— TO DO —
From the material beneath, pull every line with the word "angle".

— PROVIDED DATA —
========================================

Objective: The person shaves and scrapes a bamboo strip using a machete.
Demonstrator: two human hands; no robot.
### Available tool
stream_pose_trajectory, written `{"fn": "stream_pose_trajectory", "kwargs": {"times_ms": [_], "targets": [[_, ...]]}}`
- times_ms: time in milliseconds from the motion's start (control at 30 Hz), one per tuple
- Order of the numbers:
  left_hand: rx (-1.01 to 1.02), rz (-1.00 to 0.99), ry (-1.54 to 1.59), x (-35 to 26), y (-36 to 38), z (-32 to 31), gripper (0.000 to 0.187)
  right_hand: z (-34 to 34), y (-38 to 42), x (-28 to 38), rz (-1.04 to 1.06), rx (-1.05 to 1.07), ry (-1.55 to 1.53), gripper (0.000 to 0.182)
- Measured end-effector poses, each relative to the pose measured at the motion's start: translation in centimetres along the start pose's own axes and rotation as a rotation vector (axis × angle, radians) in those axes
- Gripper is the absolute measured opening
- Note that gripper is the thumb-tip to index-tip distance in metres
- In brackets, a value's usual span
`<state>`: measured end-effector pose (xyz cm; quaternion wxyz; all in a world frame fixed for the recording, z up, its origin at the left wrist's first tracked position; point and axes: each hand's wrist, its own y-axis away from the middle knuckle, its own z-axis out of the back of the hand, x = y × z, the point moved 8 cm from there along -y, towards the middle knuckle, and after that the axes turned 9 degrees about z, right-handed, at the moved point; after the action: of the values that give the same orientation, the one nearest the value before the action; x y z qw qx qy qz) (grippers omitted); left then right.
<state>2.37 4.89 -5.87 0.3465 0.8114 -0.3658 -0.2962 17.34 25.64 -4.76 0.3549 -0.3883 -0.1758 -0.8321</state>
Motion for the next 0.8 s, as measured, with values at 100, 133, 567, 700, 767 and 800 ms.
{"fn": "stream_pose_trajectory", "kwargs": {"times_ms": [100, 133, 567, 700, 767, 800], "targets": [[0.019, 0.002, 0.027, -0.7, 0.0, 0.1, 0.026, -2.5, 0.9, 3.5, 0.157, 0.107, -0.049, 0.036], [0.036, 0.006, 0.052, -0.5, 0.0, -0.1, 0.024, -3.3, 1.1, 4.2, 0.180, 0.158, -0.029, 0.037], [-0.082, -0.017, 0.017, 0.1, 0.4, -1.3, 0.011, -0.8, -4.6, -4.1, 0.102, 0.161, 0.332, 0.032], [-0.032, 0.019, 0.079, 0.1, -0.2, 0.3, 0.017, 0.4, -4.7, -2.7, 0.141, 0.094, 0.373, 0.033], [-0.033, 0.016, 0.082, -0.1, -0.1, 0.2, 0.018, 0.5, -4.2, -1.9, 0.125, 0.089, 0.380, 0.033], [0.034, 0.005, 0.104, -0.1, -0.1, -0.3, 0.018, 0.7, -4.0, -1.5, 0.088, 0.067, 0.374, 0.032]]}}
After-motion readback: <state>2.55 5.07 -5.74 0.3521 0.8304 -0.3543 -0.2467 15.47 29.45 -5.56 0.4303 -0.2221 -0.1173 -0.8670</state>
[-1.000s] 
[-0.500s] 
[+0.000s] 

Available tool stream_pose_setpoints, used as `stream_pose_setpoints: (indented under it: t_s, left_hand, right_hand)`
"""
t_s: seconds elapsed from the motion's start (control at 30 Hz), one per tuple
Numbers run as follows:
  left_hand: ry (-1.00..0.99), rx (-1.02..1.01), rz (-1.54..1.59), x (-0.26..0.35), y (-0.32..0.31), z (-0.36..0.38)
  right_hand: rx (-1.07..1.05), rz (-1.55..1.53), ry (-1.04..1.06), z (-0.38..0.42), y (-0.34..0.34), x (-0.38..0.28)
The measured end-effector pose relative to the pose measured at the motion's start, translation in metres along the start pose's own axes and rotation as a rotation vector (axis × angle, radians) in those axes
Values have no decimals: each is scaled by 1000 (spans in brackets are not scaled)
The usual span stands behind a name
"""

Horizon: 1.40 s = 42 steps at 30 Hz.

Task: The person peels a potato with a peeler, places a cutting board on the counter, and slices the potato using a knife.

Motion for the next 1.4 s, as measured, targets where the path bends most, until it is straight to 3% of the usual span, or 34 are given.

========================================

— RESPONSE TO THIS EXERCISE —
- Measured end-effector poses, each relative to the pose measured at the motion's start: translation in centimetres along the start pose's own axes and rotation as a rotation vector (axis × angle, radians) in those axes
The measured end-effector pose relative to the pose measured at the motion's start, translation in metres along the start pose's own axes and rotation as a rotation vector (axis × angle, radians) in those axes

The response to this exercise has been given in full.